• [Activity] Among the records that follow, set down only the lines from the one containing "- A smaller" to the one containing "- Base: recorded", both included, exactly.

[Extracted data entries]
============

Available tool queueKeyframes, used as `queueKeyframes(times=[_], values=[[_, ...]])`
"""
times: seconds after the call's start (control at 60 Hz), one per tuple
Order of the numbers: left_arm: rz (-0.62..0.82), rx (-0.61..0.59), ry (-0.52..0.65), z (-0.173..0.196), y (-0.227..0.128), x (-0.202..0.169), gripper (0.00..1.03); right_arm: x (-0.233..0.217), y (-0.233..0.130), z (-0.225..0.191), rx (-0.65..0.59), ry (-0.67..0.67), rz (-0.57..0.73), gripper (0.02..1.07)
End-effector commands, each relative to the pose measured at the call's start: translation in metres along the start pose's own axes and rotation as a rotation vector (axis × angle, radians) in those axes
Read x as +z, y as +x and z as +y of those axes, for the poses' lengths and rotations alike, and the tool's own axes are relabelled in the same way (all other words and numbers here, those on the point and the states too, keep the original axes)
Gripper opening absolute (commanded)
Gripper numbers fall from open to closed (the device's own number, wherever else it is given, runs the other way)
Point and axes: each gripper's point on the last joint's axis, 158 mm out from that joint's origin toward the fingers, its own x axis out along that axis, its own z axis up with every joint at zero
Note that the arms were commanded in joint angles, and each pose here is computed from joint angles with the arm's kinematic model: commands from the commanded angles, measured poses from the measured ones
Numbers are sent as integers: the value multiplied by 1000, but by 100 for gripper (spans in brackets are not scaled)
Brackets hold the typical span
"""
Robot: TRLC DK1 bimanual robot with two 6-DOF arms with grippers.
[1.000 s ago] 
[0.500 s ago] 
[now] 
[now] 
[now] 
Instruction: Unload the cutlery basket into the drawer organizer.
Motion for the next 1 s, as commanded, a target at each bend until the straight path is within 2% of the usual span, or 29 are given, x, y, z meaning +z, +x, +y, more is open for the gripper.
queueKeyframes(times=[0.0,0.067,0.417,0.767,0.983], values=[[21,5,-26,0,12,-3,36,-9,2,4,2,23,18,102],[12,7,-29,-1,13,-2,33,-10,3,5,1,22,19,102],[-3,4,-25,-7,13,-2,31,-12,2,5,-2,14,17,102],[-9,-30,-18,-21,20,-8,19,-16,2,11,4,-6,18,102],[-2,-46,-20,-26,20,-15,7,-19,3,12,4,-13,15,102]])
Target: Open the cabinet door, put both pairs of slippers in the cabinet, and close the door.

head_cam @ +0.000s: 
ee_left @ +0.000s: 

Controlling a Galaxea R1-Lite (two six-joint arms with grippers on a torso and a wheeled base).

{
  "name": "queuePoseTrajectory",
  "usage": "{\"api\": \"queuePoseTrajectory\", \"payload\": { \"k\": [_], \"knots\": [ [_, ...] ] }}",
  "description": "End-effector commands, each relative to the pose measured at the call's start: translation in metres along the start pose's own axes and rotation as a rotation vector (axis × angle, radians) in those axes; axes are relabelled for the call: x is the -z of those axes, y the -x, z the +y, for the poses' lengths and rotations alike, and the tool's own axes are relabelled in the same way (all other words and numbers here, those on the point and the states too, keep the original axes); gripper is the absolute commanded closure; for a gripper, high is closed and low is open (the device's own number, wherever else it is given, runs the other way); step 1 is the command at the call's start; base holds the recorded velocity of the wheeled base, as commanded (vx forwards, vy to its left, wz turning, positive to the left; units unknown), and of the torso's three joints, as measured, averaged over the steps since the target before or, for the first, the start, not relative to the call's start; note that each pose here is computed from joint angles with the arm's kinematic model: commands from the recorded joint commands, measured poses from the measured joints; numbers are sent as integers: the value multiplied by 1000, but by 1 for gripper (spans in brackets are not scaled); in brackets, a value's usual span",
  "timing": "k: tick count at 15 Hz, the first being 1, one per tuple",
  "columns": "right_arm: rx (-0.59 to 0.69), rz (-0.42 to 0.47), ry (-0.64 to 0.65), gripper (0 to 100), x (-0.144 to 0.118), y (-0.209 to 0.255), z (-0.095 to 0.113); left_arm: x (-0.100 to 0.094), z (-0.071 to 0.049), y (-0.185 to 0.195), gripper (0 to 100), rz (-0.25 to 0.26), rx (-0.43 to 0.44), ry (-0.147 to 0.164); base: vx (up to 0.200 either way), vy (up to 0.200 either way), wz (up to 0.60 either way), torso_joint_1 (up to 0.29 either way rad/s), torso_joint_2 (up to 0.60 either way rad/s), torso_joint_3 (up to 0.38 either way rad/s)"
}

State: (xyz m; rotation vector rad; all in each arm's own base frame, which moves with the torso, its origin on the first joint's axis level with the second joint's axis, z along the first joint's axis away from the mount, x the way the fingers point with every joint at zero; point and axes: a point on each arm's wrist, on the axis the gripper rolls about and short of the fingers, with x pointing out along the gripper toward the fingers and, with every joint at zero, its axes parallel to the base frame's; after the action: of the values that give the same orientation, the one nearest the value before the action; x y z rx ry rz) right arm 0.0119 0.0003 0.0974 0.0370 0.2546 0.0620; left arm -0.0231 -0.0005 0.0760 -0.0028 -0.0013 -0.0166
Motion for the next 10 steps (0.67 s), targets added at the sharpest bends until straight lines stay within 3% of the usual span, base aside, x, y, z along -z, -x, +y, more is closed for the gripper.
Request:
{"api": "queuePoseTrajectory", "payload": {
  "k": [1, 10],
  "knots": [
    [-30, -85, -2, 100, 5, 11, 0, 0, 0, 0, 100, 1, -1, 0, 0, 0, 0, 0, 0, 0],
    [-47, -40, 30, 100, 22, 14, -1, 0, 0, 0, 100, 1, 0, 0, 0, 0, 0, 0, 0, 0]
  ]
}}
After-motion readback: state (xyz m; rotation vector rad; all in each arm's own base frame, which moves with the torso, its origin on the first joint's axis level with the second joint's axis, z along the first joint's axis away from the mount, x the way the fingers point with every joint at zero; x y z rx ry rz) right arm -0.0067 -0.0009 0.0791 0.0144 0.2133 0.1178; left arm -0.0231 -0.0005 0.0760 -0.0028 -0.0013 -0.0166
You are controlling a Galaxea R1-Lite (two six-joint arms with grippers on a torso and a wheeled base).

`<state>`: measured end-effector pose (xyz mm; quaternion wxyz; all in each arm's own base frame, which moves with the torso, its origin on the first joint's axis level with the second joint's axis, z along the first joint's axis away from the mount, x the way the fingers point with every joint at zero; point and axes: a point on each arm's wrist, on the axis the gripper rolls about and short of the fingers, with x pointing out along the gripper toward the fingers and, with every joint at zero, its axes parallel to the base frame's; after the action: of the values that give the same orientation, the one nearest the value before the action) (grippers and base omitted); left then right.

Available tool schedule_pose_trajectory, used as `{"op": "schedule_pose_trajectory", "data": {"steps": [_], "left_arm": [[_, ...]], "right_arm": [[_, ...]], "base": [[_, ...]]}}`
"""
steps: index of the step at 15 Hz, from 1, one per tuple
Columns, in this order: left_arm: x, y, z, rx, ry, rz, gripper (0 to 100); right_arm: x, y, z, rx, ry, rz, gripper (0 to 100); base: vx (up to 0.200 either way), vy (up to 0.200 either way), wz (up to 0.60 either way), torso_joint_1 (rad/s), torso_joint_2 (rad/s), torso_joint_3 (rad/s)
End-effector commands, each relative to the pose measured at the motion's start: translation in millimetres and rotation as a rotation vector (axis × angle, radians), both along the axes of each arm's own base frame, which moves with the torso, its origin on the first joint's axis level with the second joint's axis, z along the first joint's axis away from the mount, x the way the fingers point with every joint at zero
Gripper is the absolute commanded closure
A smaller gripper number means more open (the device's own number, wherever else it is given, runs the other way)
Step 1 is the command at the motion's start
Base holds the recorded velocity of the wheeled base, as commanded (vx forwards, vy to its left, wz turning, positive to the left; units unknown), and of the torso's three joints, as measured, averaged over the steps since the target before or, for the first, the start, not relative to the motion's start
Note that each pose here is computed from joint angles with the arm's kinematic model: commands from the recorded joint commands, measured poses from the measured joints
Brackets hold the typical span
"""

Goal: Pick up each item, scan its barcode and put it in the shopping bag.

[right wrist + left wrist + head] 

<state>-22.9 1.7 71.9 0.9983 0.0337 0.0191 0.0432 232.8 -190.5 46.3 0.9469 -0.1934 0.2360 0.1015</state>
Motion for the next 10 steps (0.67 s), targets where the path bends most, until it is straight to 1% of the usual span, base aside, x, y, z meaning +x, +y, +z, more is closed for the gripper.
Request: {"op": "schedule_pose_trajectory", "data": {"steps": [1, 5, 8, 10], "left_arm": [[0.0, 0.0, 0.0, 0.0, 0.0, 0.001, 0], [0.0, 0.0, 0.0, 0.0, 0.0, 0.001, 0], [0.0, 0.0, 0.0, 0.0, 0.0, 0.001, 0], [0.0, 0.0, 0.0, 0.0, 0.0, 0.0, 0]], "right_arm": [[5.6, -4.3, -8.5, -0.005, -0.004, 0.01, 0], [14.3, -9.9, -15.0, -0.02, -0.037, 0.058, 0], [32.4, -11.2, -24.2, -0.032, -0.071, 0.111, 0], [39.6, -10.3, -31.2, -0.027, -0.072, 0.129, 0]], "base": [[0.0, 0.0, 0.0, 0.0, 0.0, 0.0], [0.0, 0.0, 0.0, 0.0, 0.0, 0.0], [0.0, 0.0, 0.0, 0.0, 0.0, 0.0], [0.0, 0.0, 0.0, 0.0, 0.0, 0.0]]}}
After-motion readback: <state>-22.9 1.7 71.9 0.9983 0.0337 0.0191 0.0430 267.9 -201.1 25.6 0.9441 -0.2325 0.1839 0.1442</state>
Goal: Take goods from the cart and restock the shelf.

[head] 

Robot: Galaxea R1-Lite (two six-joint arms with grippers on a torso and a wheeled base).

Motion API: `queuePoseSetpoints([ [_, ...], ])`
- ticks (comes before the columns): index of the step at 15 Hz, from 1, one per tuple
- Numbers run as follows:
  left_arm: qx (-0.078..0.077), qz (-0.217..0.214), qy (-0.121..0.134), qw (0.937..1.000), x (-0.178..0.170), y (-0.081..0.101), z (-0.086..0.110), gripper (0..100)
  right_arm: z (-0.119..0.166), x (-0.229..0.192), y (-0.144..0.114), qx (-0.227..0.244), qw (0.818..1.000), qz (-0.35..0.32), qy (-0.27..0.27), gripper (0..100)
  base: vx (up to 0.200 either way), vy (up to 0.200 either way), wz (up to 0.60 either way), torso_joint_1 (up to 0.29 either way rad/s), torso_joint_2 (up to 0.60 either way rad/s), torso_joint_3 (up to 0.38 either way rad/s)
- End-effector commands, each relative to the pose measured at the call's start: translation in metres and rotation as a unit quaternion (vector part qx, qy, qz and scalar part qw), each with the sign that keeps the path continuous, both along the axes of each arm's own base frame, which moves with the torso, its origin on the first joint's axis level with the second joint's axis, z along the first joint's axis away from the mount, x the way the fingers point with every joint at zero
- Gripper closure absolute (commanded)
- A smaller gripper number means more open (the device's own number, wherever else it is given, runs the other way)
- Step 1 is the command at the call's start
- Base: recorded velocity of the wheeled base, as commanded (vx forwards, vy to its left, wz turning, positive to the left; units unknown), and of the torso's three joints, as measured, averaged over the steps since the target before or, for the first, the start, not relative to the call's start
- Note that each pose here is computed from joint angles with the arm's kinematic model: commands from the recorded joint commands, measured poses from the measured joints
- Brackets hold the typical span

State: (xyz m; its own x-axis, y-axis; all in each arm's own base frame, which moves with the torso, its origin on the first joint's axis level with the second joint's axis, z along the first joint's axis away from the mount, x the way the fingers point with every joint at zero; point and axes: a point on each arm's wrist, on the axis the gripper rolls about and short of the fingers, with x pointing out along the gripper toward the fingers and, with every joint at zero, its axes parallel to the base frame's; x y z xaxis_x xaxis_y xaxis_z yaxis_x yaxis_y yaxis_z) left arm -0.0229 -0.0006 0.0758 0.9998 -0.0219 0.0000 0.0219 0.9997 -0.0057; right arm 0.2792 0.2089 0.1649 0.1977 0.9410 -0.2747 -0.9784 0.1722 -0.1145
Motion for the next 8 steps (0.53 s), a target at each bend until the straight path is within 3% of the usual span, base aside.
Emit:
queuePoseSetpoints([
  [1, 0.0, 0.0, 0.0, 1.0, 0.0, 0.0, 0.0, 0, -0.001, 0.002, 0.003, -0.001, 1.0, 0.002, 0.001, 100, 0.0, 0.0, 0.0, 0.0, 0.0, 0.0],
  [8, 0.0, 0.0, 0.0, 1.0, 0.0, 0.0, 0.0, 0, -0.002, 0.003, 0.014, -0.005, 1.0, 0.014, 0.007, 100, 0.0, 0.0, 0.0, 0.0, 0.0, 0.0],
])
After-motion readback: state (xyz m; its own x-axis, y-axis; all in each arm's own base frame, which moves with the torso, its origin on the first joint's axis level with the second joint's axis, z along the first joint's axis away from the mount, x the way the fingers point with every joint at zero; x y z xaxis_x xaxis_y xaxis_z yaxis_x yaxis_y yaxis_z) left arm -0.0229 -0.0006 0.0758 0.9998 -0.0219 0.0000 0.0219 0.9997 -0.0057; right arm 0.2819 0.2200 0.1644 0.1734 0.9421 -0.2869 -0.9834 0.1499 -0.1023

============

• [Response for this exercise]
- A smaller gripper number means more open (the device's own number, wherever else it is given, runs the other way)
- Step 1 is the command at the call's start
- Base: recorded velocity of the wheeled base, as commanded (vx forwards, vy to its left, wz turning, positive to the left; units unknown), and of the torso's three joints, as measured, averaged over the steps since the target before or, for the first, the start, not relative to the call's start

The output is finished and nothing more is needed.